The protein expression profiles of mTOR/phosphorylated (p-)mTOR, phosphoinositide-dependent kinase 1 (PDK1)/p-PDK1, p-Akt1, and P70 ribosomal protein S6 kinase (P70S6K)/p-P70S6K were determined via immunohistochemical staining assay. The clinical prognostic values of both single and combined protein expression were investigated with univariate and multivariate survival analysis.
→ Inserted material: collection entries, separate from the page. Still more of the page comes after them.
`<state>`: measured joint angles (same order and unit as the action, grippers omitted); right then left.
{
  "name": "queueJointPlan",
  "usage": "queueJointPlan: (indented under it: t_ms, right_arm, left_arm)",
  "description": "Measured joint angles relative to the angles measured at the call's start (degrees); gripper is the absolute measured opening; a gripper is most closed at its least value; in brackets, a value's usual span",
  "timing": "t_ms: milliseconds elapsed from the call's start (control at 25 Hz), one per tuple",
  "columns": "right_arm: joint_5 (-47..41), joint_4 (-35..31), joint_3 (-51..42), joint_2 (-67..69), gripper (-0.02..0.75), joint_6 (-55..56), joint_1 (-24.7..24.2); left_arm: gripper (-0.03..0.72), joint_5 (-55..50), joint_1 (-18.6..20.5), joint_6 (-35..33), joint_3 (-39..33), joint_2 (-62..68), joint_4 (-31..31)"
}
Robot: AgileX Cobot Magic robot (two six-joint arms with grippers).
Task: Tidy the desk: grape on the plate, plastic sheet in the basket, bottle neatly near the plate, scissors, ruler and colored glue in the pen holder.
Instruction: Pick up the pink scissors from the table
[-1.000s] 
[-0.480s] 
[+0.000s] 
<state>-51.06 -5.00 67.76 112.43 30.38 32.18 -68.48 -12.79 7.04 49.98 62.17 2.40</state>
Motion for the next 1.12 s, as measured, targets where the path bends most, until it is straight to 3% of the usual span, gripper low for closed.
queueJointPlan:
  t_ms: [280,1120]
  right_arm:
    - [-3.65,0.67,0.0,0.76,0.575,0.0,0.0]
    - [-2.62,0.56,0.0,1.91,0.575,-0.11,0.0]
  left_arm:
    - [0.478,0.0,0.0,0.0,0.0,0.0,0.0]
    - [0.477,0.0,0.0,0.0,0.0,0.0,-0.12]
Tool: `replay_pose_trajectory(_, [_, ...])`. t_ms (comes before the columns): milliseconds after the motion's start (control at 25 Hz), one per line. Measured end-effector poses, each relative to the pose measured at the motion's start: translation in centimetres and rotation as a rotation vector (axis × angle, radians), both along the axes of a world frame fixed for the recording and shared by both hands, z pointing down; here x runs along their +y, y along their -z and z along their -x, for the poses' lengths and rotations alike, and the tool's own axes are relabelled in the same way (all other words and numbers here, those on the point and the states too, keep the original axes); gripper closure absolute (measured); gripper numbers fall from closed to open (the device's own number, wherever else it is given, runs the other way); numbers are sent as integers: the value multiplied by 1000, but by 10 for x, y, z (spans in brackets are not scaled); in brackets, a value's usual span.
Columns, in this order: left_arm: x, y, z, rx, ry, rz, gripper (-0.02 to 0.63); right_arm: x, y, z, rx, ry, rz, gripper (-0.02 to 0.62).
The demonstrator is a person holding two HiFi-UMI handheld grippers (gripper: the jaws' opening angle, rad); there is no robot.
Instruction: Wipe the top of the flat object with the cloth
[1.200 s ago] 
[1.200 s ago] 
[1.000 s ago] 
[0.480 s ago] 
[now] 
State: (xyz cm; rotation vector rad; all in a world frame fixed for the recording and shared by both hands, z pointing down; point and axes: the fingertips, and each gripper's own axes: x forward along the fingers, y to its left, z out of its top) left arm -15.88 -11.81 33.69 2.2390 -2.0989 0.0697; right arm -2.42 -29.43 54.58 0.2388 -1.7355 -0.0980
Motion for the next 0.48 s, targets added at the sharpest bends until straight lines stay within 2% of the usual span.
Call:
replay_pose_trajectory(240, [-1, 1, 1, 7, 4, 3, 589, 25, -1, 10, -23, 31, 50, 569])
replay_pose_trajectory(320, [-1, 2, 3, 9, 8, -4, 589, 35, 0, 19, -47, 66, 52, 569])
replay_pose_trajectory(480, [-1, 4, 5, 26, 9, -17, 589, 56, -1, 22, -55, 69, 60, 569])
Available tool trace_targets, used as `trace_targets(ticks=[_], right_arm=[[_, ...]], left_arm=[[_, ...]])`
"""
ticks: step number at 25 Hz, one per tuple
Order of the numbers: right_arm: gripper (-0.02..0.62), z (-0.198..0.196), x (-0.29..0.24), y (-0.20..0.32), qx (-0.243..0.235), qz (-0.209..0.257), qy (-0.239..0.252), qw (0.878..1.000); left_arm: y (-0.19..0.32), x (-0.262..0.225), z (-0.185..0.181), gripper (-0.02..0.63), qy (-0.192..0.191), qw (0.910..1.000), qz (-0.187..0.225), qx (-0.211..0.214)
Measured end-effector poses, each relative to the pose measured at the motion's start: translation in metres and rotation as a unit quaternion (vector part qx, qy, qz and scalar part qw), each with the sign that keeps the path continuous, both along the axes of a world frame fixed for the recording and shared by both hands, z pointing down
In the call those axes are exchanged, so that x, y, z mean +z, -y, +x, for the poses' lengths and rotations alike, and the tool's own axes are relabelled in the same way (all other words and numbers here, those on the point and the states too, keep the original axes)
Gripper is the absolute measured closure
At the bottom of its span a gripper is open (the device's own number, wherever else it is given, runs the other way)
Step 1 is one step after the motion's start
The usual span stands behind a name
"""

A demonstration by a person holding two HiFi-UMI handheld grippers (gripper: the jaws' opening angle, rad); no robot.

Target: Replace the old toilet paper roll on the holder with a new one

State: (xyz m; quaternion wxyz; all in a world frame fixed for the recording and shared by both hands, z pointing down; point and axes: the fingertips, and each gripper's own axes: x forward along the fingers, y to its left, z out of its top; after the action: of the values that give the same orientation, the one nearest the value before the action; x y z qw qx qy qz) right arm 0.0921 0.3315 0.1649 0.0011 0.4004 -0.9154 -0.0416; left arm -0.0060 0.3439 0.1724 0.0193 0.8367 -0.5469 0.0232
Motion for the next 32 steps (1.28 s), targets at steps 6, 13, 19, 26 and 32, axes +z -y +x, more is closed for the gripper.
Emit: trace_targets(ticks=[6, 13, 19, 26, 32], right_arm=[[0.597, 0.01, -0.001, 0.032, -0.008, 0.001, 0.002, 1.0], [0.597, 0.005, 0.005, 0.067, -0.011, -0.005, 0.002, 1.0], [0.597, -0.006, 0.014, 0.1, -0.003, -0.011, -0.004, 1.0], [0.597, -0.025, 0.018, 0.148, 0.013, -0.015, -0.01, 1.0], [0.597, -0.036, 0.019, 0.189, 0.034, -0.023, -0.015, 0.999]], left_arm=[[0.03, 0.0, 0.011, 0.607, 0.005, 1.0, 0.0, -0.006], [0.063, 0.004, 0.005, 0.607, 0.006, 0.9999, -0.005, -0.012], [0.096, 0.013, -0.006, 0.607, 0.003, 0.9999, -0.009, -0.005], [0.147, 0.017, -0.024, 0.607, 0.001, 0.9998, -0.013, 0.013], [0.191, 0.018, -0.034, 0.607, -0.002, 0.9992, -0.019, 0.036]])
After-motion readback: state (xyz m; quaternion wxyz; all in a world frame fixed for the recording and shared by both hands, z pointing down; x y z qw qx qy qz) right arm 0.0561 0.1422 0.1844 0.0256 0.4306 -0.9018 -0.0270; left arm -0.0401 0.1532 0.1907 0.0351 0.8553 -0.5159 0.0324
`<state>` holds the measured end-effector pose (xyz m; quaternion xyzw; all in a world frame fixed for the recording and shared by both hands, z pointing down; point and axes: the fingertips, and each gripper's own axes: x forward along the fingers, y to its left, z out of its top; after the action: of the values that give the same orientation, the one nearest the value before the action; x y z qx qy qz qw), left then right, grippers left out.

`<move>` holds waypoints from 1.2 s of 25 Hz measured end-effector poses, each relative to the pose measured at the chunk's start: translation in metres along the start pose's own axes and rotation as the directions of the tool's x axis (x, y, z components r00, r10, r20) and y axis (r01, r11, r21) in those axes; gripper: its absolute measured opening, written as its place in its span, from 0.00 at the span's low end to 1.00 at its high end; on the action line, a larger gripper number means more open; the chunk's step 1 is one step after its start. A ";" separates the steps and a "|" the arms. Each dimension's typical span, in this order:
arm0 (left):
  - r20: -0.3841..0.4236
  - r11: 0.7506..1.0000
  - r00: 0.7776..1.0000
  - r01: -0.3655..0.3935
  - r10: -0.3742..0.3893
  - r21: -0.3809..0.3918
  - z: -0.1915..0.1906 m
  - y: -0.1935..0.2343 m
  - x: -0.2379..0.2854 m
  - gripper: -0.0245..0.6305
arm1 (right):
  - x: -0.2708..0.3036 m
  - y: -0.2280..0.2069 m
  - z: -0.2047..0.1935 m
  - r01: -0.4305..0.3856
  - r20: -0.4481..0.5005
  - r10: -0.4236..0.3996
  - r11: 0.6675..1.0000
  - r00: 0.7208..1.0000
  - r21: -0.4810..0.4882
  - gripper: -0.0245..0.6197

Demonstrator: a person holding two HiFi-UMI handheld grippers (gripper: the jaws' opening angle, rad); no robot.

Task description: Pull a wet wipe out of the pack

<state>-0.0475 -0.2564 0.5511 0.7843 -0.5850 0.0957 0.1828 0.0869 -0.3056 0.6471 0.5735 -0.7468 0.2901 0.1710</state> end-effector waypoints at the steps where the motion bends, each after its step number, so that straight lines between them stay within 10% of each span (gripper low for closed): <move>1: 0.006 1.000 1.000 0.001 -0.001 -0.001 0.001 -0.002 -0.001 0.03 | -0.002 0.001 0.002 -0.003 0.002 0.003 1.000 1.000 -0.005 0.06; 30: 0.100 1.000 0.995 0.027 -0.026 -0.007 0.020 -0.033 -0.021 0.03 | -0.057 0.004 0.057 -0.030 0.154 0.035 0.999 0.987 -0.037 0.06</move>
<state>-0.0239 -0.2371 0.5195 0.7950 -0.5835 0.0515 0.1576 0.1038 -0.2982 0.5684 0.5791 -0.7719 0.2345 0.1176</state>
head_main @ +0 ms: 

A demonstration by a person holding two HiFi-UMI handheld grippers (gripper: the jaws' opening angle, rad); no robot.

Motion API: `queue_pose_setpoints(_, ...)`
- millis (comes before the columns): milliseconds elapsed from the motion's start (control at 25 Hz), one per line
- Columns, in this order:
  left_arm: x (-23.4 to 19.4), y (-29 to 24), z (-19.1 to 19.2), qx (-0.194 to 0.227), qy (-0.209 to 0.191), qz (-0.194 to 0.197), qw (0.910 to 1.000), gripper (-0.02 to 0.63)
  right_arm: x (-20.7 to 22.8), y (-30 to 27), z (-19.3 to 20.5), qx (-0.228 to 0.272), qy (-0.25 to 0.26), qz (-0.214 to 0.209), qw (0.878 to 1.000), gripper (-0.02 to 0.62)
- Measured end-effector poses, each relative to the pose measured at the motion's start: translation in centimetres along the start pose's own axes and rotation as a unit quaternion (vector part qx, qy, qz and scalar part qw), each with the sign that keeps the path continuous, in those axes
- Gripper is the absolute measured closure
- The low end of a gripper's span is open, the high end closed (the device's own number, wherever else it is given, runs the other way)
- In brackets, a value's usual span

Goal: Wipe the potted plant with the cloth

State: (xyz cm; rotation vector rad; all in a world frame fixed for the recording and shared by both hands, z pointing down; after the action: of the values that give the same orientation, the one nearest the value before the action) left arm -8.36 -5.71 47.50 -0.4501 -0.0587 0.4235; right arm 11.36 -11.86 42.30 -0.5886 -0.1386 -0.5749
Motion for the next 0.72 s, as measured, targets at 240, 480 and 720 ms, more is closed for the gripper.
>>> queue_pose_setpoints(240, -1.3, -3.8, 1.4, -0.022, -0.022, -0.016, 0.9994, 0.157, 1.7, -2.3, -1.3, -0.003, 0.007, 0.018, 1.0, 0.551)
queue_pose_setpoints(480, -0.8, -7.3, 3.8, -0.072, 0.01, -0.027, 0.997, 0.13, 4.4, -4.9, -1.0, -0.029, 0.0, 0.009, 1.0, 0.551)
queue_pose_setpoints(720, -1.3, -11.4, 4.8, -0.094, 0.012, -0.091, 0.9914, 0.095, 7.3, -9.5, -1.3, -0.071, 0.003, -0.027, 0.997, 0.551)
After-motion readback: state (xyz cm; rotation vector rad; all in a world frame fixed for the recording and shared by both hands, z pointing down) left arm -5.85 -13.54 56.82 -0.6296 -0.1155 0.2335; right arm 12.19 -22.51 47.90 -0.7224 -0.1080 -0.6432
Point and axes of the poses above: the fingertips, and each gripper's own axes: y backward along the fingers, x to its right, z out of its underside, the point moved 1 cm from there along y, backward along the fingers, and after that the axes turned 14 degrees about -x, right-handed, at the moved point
Compared with normal lung tissues, the protein levels of mTOR/p-mTOR, p-Akt1 Ser473/Thr308, and P70S6K/p-P70S6K were higher (all P < .05), whereas p-PDK1 was lower (P < .05) in tumor tissues. p-mTOR expression was associated with histological differentiation, histological type, lymph node invasion, and stage (all P < .05). Overall survival in NSCLC patients was significantly shorter in cases with positive phenotype for p-mTOR, p-PDK1, and p-P70S6K (all P < .05). Subjects with coexpression of any 2 of p-mTOR, p-PDK1, p-Akt1 Ser473, and p-P70S6K demonstrated worse prognosis than those expressing no biomarker or any 1 biomarker alone (all P < .05). Multivariate analysis showed that the combination of p-mTOR/p-P70S6K is an independent prognostic factor in addition to tumor stage.


This study provides clinical evidence that activated components of mTOR pathway, not total protein, are predictors of poor prognosis in NSCLC. Moreover, evaluating protein-expression profiles of these molecules might be a new strategy for individual therapy in subjects with NSCLC. Cancer 2011;. © 2011 American Cancer Society.